▶ [Collection entries]:
Content starts

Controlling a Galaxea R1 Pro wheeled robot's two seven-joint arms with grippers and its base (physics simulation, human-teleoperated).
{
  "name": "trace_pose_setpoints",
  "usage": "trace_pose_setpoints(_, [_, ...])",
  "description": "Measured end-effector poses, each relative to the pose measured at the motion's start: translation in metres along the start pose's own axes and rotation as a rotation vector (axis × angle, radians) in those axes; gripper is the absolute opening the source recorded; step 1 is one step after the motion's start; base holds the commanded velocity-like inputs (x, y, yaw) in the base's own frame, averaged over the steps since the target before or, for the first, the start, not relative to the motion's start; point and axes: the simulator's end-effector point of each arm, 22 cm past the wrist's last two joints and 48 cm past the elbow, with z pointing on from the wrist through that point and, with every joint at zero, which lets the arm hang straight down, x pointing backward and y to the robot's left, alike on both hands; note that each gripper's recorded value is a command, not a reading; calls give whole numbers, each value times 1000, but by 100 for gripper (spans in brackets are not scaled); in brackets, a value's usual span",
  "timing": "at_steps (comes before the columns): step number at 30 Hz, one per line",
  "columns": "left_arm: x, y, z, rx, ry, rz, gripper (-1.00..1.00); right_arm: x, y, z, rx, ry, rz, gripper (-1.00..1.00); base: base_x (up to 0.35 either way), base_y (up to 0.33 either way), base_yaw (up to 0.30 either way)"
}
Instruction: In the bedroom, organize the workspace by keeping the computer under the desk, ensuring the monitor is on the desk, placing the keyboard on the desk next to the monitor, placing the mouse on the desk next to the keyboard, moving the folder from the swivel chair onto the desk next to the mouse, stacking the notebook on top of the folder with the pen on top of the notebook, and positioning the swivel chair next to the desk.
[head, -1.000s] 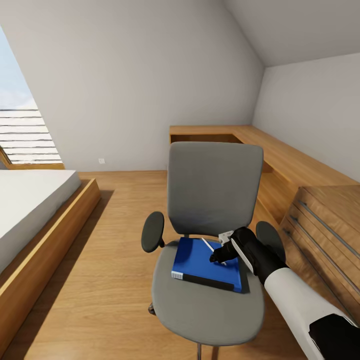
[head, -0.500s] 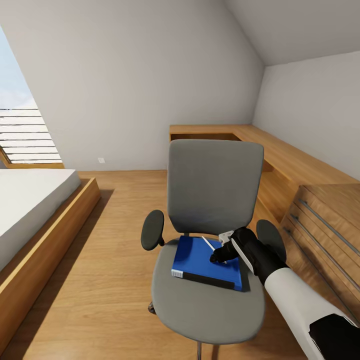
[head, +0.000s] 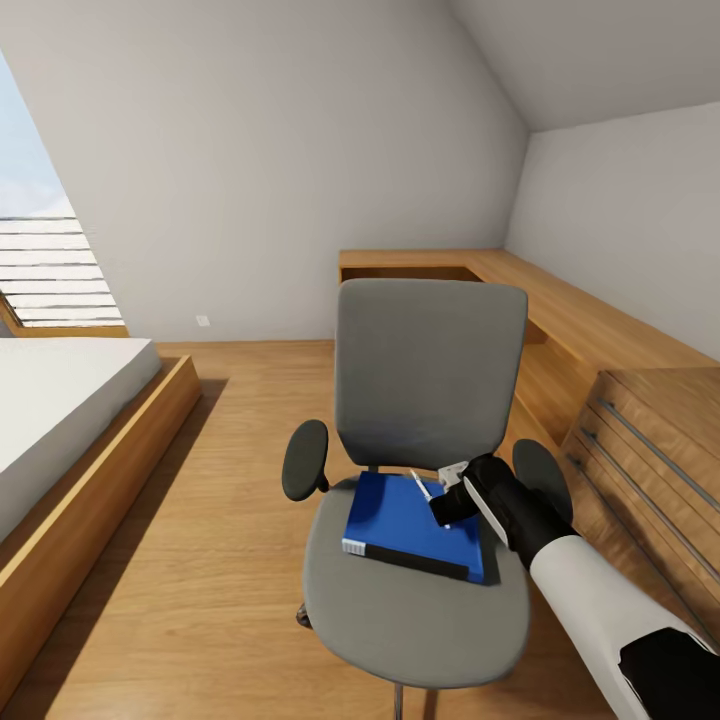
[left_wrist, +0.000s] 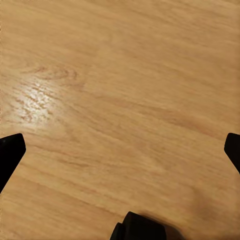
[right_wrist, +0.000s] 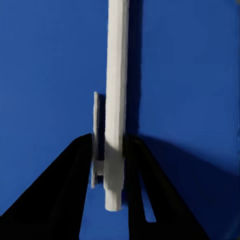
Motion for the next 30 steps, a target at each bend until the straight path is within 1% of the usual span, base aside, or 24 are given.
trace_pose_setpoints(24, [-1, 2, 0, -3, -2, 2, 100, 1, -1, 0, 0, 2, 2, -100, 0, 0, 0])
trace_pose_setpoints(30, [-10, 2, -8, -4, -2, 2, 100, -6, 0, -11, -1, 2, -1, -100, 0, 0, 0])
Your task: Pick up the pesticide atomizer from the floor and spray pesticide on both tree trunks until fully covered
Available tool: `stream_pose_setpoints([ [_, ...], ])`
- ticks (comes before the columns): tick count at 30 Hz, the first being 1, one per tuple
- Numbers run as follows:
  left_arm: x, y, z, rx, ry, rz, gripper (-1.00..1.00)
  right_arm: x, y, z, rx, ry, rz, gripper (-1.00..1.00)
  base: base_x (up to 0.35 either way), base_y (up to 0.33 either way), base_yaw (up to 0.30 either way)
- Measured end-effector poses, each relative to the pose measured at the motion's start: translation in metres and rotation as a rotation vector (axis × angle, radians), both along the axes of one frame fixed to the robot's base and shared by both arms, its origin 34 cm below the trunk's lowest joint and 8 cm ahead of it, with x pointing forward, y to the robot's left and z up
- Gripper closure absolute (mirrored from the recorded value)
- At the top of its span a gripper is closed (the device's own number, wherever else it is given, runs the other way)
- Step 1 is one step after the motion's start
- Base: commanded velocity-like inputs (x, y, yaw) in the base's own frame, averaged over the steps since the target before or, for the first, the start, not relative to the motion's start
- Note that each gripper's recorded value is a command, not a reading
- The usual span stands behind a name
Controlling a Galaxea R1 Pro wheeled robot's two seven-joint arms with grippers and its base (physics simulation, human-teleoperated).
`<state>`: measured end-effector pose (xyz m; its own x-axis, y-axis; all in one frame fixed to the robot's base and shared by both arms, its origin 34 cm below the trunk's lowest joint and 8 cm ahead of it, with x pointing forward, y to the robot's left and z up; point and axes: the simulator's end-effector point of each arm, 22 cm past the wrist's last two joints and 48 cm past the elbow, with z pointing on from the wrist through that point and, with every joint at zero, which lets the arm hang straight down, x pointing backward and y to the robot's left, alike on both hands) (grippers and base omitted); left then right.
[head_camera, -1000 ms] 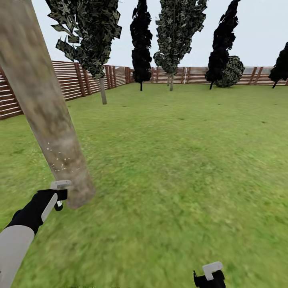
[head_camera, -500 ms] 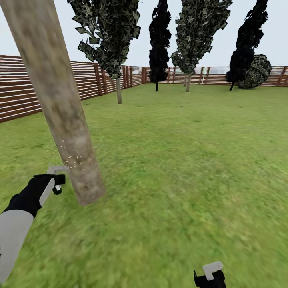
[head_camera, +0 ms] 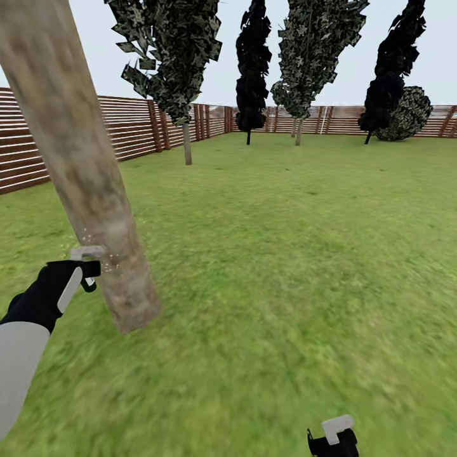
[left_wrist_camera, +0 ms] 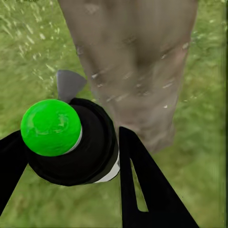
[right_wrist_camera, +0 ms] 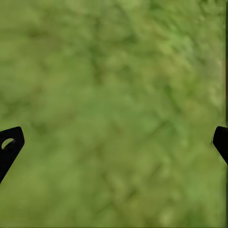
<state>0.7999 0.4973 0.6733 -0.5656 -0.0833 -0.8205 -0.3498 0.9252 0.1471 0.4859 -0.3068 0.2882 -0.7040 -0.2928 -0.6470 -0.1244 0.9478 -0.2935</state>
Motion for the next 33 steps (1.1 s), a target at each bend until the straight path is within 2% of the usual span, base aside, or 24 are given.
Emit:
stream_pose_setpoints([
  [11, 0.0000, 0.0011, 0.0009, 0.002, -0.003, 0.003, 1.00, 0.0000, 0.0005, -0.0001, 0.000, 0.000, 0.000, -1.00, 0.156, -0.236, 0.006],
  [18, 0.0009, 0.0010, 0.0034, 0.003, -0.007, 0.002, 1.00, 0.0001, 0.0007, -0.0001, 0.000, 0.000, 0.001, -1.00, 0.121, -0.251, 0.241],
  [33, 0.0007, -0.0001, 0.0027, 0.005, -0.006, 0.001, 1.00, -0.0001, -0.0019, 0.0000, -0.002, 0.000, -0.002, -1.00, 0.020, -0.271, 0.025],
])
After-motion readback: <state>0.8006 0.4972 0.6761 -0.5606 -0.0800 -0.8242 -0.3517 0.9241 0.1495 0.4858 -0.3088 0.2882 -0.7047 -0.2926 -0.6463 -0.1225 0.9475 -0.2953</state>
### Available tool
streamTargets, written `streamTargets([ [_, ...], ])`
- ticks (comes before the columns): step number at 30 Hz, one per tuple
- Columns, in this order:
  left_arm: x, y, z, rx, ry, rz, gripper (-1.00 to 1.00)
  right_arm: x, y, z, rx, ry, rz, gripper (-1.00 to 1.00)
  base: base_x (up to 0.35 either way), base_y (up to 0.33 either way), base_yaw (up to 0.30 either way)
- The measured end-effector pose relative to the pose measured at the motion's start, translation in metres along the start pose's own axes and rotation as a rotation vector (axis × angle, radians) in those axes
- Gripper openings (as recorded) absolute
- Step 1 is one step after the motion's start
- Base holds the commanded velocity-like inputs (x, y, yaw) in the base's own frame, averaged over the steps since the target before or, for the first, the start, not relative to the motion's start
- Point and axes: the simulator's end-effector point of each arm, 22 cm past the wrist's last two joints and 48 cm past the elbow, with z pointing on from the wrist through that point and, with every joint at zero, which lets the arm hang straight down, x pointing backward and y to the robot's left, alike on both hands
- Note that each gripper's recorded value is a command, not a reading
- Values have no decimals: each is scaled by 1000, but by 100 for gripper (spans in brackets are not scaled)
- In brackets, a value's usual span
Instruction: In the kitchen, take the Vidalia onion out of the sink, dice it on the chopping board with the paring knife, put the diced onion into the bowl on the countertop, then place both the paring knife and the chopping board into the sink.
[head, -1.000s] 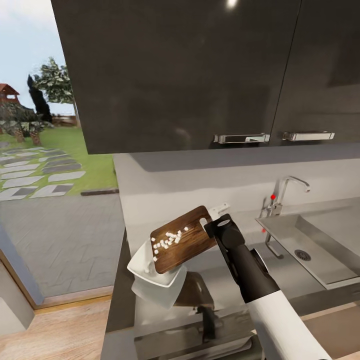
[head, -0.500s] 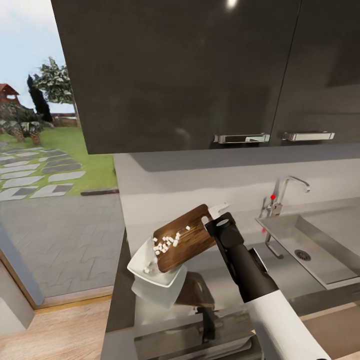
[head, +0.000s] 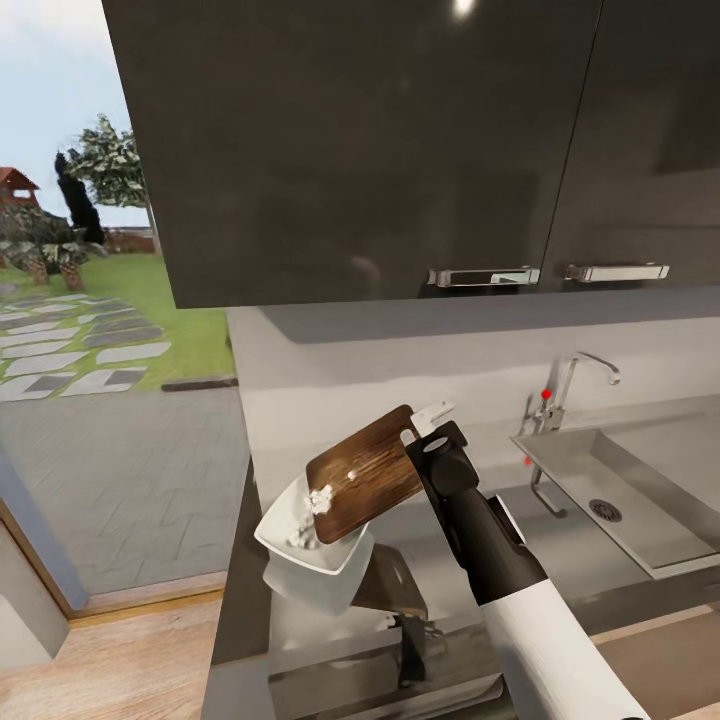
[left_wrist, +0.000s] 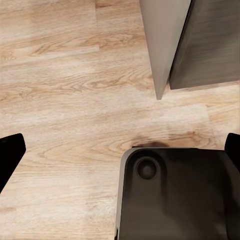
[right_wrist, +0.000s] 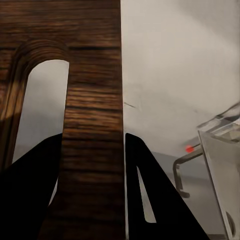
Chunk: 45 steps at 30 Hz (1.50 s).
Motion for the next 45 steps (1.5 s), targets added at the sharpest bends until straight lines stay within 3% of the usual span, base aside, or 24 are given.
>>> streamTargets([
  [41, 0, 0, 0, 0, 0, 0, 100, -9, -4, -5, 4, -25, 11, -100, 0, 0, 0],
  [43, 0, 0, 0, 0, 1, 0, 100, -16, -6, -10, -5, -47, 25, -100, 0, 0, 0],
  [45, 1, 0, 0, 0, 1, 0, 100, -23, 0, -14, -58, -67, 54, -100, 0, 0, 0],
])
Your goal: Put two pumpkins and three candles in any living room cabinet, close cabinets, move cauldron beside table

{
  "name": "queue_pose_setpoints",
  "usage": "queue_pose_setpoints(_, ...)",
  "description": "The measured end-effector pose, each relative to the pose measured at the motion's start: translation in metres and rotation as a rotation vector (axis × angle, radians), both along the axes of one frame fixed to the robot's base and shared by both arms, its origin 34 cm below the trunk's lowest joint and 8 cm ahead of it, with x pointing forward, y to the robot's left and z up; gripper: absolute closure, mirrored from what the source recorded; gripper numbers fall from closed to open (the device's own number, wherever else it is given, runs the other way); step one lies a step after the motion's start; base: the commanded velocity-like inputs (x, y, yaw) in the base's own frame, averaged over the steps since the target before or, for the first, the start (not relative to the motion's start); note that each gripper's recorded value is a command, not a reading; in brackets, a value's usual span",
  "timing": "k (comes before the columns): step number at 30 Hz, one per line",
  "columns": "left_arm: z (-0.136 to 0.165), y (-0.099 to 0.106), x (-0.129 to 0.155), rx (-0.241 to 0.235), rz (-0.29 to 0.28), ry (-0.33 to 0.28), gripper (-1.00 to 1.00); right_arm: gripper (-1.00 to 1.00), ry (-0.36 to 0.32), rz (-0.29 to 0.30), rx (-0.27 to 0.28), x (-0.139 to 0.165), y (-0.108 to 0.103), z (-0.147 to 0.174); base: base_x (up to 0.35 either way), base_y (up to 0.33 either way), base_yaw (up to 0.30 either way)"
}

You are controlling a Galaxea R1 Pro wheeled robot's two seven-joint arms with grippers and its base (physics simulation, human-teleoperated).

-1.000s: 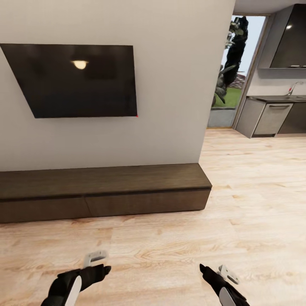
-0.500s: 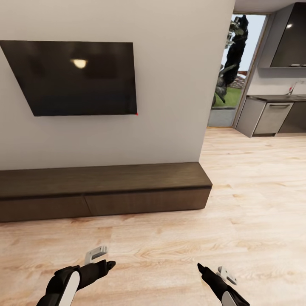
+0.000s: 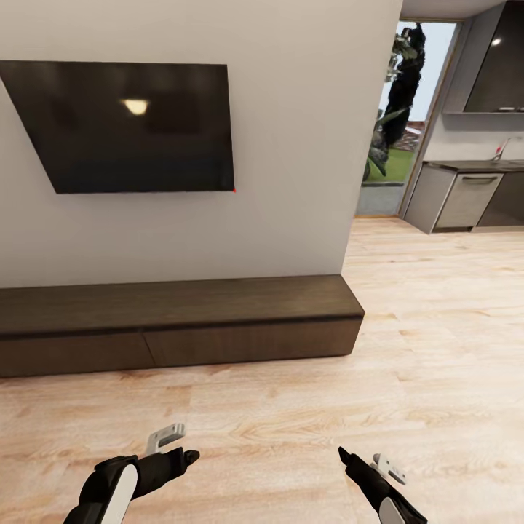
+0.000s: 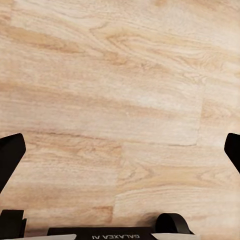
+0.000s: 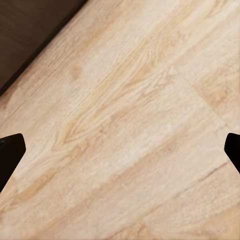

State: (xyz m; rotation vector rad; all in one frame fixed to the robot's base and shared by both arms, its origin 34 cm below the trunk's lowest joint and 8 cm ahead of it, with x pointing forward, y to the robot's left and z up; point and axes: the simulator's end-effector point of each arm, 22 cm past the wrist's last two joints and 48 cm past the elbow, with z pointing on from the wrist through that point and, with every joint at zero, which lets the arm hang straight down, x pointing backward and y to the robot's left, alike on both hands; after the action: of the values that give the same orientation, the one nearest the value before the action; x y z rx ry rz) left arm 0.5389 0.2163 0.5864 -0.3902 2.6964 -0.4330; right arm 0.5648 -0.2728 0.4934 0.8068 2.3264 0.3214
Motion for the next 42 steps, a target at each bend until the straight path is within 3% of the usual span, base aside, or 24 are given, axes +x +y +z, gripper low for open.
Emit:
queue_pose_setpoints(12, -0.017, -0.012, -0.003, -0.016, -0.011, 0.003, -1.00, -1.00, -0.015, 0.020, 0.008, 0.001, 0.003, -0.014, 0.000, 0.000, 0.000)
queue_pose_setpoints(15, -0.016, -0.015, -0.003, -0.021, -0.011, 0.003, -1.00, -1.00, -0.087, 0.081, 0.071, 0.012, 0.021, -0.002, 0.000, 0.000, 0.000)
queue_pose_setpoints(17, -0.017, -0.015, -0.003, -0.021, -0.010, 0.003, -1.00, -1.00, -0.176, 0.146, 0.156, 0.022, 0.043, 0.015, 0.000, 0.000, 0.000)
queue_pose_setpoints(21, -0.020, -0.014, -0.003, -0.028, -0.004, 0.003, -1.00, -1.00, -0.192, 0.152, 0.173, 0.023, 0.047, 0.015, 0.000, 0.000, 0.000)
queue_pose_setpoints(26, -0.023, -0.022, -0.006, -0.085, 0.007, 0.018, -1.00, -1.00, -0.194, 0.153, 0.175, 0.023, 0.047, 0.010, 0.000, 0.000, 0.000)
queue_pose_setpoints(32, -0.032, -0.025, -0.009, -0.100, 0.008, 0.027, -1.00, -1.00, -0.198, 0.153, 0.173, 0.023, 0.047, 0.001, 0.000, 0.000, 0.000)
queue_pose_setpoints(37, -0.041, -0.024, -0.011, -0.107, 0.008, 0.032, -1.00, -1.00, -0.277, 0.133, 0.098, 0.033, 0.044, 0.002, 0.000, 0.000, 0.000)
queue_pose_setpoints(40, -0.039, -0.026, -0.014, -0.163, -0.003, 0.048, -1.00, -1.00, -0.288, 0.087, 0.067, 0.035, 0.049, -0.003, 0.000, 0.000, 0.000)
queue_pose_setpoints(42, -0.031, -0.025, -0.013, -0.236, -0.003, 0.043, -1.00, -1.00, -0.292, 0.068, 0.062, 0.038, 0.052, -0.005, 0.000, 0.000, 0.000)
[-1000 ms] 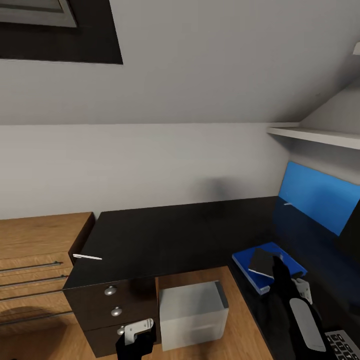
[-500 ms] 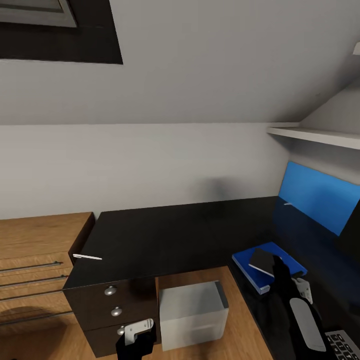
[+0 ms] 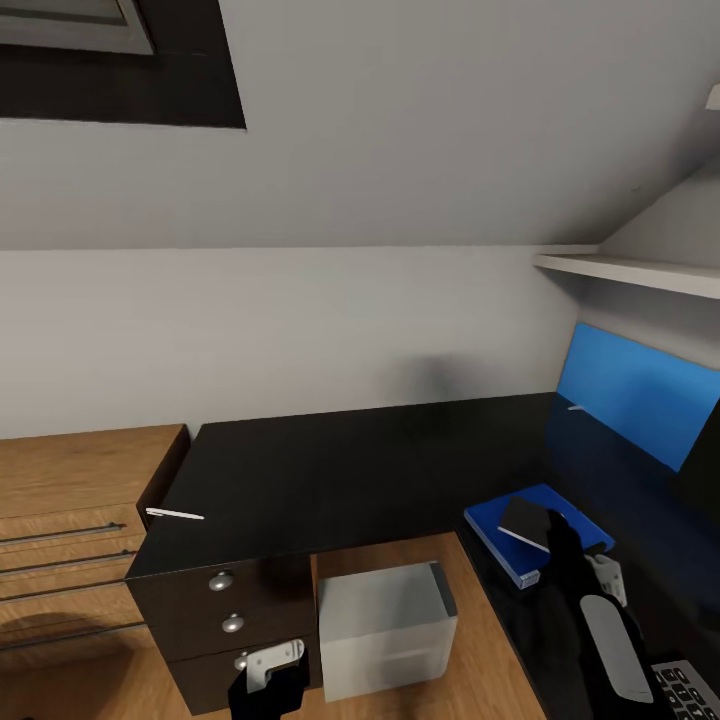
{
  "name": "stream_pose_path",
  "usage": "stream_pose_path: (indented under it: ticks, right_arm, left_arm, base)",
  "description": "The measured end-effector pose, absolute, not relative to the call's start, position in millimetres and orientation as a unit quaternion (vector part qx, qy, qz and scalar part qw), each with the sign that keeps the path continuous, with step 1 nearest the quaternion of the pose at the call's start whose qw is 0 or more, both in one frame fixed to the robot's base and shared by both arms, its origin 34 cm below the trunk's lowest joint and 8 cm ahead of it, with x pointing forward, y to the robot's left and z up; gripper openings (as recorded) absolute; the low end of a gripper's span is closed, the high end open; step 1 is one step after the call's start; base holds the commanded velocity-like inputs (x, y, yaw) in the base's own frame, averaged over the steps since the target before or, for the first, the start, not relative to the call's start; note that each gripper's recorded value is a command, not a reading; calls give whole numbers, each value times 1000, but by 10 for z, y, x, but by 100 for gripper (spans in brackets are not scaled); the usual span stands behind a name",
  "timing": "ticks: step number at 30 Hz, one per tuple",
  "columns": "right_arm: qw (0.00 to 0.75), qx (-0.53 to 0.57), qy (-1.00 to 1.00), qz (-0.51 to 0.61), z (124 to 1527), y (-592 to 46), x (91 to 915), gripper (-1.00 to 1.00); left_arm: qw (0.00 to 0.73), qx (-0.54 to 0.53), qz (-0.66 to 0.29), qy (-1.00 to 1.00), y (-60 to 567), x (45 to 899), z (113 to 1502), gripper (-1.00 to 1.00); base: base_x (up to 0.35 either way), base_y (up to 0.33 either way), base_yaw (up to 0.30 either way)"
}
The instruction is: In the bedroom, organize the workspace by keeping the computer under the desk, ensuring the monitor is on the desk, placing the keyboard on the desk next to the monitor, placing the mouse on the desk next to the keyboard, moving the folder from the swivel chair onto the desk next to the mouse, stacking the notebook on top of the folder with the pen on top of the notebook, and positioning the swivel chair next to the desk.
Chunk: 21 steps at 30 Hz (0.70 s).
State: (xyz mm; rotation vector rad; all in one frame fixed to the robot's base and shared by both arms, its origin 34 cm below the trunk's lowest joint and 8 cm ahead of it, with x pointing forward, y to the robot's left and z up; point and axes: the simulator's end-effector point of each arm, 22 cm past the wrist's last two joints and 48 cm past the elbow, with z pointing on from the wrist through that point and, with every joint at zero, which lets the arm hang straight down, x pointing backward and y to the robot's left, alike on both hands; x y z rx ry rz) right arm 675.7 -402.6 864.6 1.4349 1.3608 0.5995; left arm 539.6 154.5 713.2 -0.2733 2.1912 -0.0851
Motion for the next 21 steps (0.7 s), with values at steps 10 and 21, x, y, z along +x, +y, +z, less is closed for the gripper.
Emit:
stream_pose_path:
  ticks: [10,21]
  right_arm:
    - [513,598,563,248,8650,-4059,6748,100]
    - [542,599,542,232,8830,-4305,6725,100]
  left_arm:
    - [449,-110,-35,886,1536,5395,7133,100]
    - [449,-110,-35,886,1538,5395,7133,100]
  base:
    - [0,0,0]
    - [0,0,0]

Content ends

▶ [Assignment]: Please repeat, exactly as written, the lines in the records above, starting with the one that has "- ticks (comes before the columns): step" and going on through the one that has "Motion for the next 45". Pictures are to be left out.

▶ [Result of the task]:
- ticks (comes before the columns): step number at 30 Hz, one per tuple
- Columns, in this order:
  left_arm: x, y, z, rx, ry, rz, gripper (-1.00 to 1.00)
  right_arm: x, y, z, rx, ry, rz, gripper (-1.00 to 1.00)
  base: base_x (up to 0.35 either way), base_y (up to 0.33 either way), base_yaw (up to 0.30 either way)
- The measured end-effector pose relative to the pose measured at the motion's start, translation in metres along the start pose's own axes and rotation as a rotation vector (axis × angle, radians) in those axes
- Gripper openings (as recorded) absolute
- Step 1 is one step after the motion's start
- Base holds the commanded velocity-like inputs (x, y, yaw) in the base's own frame, averaged over the steps since the target before or, for the first, the start, not relative to the motion's start
- Point and axes: the simulator's end-effector point of each arm, 22 cm past the wrist's last two joints and 48 cm past the elbow, with z pointing on from the wrist through that point and, with every joint at zero, which lets the arm hang straight down, x pointing backward and y to the robot's left, alike on both hands
- Note that each gripper's recorded value is a command, not a reading
- Values have no decimals: each is scaled by 1000, but by 100 for gripper (spans in brackets are not scaled)
- In brackets, a value's usual span
Instruction: In the kitchen, take the Vidalia onion out of the sink, dice it on the chopping board with the paring knife, put the diced onion into the bowl on the countertop, then place both the paring knife and the chopping board into the sink.
[head, -1.000s] 
[head, -0.500s] 
[head, +0.000s] 
[left_wrist, +0.000s] 
[right_wrist, +0.000s] 
Chunk: 45 steps at 30 Hz (1.50 s).
Motion for the next 45 steps (1.5 s), targets added at the sharpest bends until straight lines stay within 3% of the usual span, base aside, or 24 are given.

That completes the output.